** INFORMATION **
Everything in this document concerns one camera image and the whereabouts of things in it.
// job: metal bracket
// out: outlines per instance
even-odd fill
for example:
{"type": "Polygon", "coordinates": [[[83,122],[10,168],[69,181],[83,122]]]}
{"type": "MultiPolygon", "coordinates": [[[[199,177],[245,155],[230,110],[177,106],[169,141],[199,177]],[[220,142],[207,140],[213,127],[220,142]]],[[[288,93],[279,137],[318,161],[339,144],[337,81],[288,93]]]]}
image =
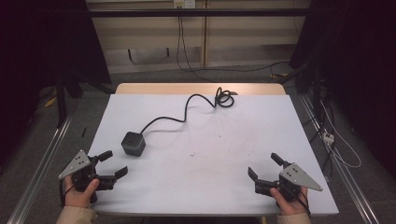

** WORK ORDER **
Count how many lines of the material hold the string "coordinates". Give the number and nothing more.

** ANSWER SECTION **
2